# Qwiklabs Assessment: Debugging and Solving Software Problems

**Introduction :**\
You're a member of your company's IT department. A colleague that recently left the company wrote a program that's 90% complete; it's designed to read some data files with information on employees and then generate a report. It's up to you to finish the code -- this includes fixing any errors, bugs, and slowness that might be in the unfinished code.

Prerequisites:
You should have a sound knowledge of the following things prior to performing the lab:

Debugging (gathering information, root cause analysis, and remediation)
Identifying and understanding system performance (I/O, Network, CPU, Memory)
Understanding and troubleshooting the environment around the program (file system, OS, etc.)

**Improve performance :**\
Once you debug the issue, the program will start processing the file but it takes a long time to complete.
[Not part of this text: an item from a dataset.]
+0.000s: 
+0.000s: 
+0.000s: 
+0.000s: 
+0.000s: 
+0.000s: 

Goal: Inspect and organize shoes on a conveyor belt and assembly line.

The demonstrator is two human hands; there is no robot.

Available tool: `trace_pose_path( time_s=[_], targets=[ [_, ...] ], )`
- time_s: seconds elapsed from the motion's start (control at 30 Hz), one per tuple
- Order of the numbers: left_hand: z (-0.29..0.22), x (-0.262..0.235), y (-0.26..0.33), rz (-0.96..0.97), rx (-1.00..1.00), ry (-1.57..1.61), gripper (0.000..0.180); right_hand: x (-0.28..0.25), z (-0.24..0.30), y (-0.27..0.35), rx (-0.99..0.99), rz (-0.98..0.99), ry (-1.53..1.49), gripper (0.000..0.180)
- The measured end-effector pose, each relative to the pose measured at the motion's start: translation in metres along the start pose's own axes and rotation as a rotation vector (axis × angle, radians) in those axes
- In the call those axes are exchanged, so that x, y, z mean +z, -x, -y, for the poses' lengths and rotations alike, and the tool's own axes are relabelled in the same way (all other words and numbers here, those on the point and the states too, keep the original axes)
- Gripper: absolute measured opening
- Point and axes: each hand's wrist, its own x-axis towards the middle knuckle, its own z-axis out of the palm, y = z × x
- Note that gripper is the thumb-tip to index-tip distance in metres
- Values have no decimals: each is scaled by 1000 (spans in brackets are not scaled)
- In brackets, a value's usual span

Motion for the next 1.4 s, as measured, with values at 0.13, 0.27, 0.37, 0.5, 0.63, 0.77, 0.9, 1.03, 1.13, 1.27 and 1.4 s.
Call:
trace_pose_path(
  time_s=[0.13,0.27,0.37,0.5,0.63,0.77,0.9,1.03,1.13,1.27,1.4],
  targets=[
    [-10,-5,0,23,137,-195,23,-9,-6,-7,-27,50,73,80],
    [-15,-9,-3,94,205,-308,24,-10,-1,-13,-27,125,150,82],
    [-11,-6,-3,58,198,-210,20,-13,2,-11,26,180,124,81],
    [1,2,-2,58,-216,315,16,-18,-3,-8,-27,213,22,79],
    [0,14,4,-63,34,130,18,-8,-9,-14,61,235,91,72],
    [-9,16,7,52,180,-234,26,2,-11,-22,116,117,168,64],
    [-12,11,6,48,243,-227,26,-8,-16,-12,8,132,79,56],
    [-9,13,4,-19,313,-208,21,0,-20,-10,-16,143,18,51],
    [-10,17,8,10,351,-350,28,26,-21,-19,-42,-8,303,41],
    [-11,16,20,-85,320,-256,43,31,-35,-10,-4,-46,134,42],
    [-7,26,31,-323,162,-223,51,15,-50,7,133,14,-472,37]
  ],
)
This is because the program goes slowly line by line instead of printing the report quickly. You need to debug why the program is slow and then fix it. In this section, you need to find bottlenecks, improve the code, and make it finish faster.

The problem with the script is that it’s downloading the whole file and then going over it for each date. The current script takes almost 2 minutes to complete for 2019-01-01. An optimized script should generate reports for the same date within a few seconds.
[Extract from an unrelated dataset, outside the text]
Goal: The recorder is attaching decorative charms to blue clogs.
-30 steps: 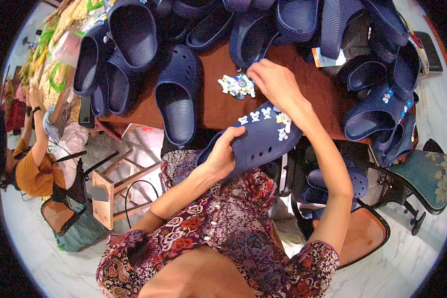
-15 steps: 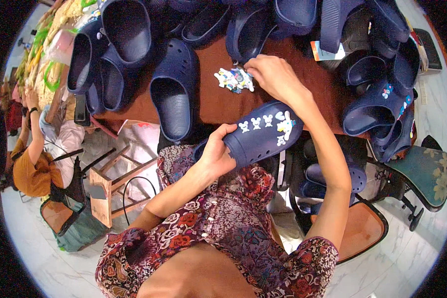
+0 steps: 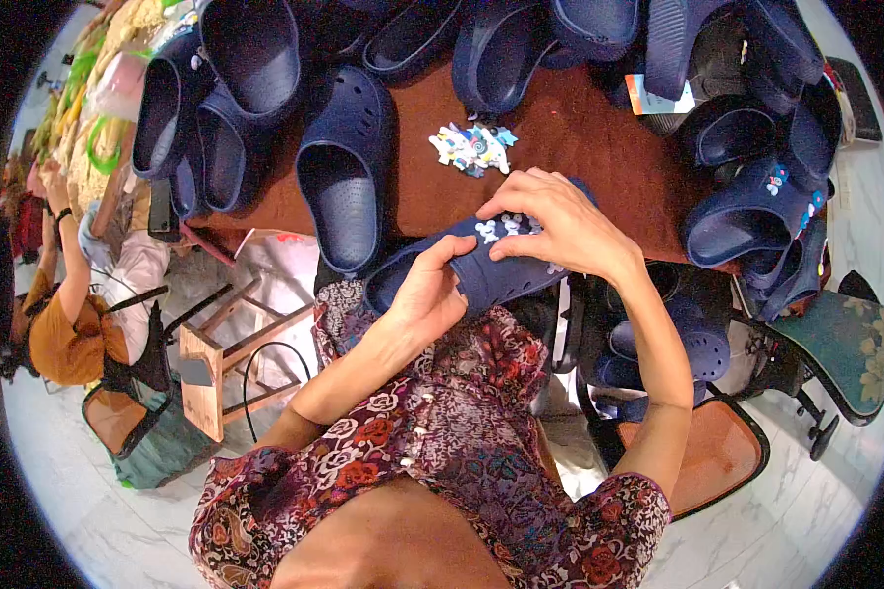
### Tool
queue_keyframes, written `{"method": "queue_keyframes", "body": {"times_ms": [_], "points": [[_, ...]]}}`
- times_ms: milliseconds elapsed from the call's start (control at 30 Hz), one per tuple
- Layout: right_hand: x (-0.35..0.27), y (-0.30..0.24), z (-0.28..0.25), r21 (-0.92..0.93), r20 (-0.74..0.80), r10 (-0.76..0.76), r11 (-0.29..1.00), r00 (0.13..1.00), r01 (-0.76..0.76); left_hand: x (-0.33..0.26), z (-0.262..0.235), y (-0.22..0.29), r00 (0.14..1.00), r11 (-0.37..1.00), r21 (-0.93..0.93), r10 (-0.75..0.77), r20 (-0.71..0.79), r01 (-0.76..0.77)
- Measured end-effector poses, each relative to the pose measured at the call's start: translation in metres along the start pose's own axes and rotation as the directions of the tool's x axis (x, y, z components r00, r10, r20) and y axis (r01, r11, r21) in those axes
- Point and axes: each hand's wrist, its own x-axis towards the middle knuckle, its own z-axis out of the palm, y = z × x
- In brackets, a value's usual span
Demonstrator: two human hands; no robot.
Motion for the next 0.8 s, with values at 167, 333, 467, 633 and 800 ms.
{"method": "queue_keyframes", "body": {"times_ms": [167, 333, 467, 633, 800], "points": [[0.002, 0.009, 0.003, 0.011, -0.009, 0.015, 1.000, 1.000, -0.015, 0.008, -0.009, -0.001, 1.000, 1.000, 0.001, 0.014, 0.005, -0.014], [0.002, 0.010, 0.006, -0.016, -0.051, -0.004, 1.000, 0.999, 0.004, 0.015, -0.020, -0.001, 1.000, 1.000, 0.028, -0.001, 0.020, 0.000], [0.004, 0.009, 0.020, -0.079, -0.181, -0.114, 0.992, 0.977, 0.101, 0.015, -0.022, 0.001, 1.000, 0.998, 0.066, -0.016, -0.008, 0.017], [0.005, 0.003, 0.035, -0.215, -0.314, -0.179, 0.970, 0.932, 0.113, 0.015, -0.021, 0.002, 0.999, 0.998, 0.063, -0.006, -0.052, 0.009], [0.005, 0.004, 0.035, -0.208, -0.334, -0.184, 0.971, 0.924, 0.118, 0.016, -0.021, 0.002, 0.999, 0.998, 0.061, -0.002, -0.048, 0.005]]}}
**Here are few hints to fix this issue :**

Download the file only once from the URL.

Pre-process it so that the same calculation doesn't need to be done over and over again. This can be done in two ways. You can choose any one of them:

To create a dictionary with the start dates and then use the data in the dictionary instead of the complicated calculation.
To sort the data by start_date and then go date by date.
Choose any one of the above preprocessing options and modify the script accordingly.

In [26]:
## 解答 但慢速 要進行修改

#!/usr/bin/env python3


import csv
import datetime
import requests


FILE_URL = "https://storage.googleapis.com/gwg-hol-assets/gic215/employees-with-date.csv"

def get_start_date():
    """Interactively get the start date to query for."""

    print()
    print('Getting the first start date to query for.')
    print()
    print('The date must be greater than Jan 1st, 2018')
    year = int(input('Enter a value for the year: '))
    month = int(input('Enter a value for the month: '))
    day = int(input('Enter a value for the day: '))
    print()
    return datetime.datetime(year, month, day)

def get_file_lines(url):
    """Returns the lines contained in the file at the given URL"""
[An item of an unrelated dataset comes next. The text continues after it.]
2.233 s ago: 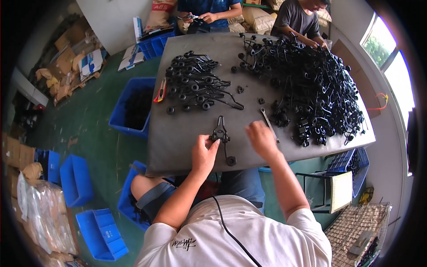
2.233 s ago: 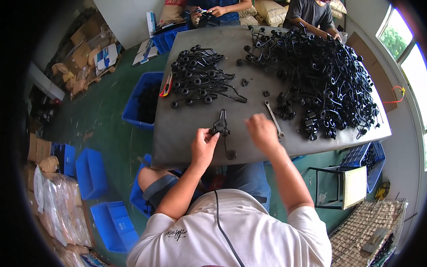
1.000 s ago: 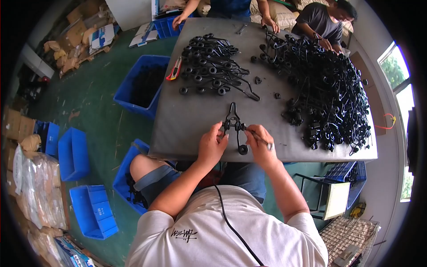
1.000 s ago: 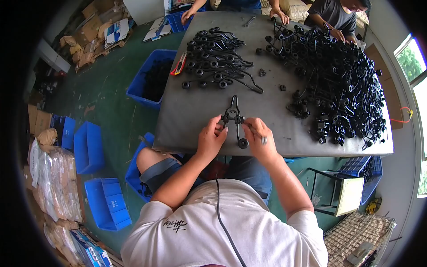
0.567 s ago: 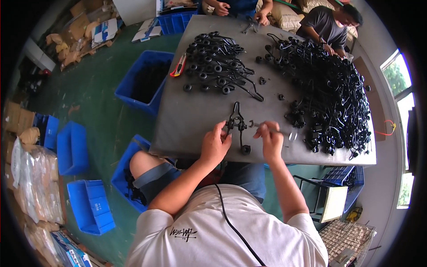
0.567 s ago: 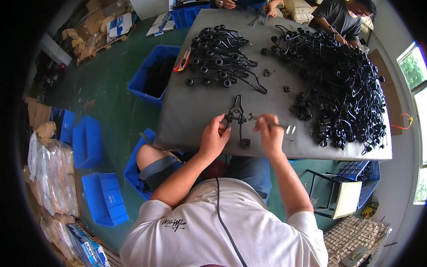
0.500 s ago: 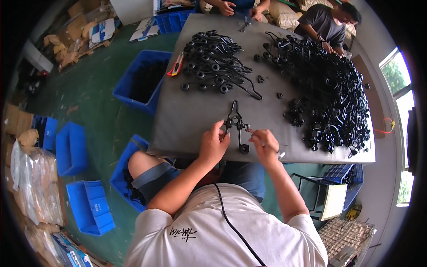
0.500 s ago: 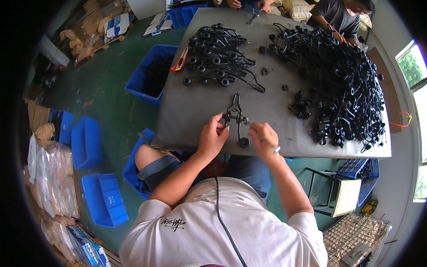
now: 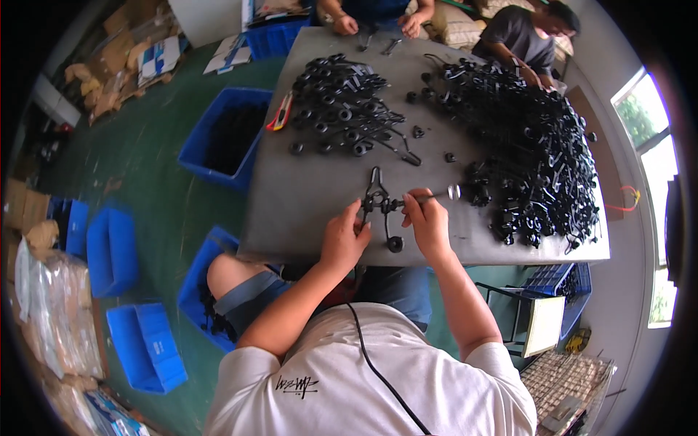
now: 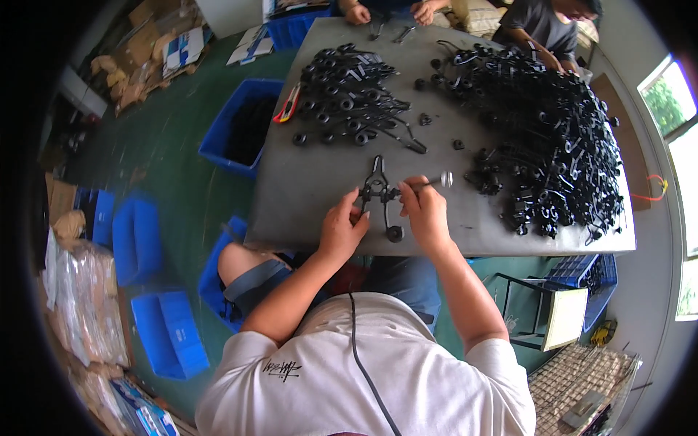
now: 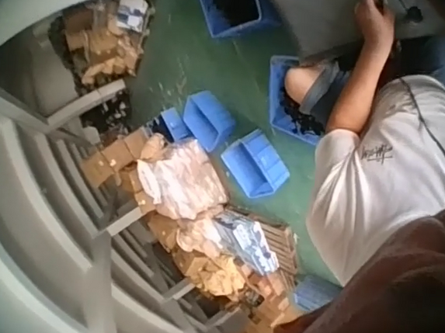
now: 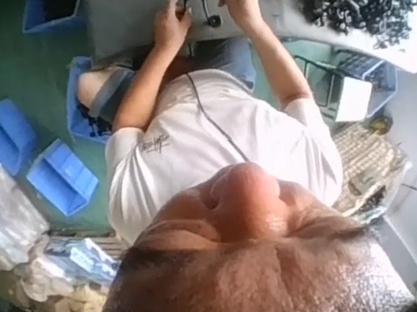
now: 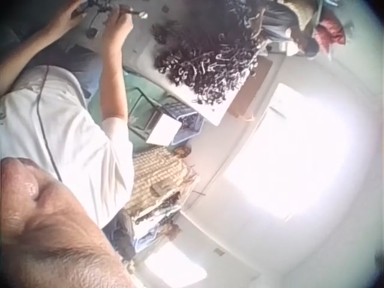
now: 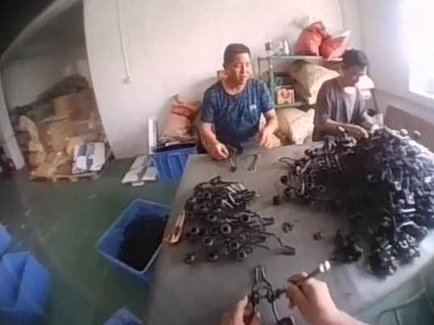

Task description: Assembling black mechanical/rubber linkage components at a factory workbench.

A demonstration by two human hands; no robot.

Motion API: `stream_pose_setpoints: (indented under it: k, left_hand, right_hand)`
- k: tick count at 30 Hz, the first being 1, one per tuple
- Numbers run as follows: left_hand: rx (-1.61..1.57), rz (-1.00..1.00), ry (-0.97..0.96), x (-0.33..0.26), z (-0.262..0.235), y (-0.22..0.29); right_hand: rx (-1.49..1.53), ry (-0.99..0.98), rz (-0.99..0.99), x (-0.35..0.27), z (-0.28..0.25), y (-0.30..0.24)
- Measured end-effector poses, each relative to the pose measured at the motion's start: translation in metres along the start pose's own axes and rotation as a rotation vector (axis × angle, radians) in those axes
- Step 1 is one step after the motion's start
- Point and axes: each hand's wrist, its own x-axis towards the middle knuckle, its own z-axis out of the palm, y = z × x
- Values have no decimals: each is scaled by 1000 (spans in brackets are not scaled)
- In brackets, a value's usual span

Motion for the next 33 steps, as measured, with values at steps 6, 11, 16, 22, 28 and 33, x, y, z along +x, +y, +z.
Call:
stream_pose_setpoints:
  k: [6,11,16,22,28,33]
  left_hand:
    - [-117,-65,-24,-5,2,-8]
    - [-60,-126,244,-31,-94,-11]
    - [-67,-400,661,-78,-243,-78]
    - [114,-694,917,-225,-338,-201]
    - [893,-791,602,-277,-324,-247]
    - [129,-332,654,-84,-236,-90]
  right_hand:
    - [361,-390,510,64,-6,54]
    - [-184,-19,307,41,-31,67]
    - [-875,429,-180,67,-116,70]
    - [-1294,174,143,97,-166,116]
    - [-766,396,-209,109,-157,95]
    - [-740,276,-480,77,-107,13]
    # Download the file over the internet !!!!!!!!!!!!!!!!!!!!!!!!!!!!!!!!!!!!!!!!!!!!!!!!!!!!!!!
    response = requests.get(url, stream=True)
    lines = []

    for line in response.iter_lines():
        lines.append(line.decode("UTF-8"))
    return lines

def get_same_or_newer(start_date):
    """Returns the employees that started on the given date, or the closest one."""
    data = get_file_lines(FILE_URL)
    reader = csv.reader(data[1:])

    # We want all employees that started at the same date or the closest newer
    # date. To calculate that, we go through all the data and find the
    # employees that started on the smallest date that's equal or bigger than
    # the given start date.
    min_date = datetime.datetime.today()
    min_date_employees = []
    for row in reader:
        row_date = datetime.datetime.strptime(row[3], '%Y-%m-%d')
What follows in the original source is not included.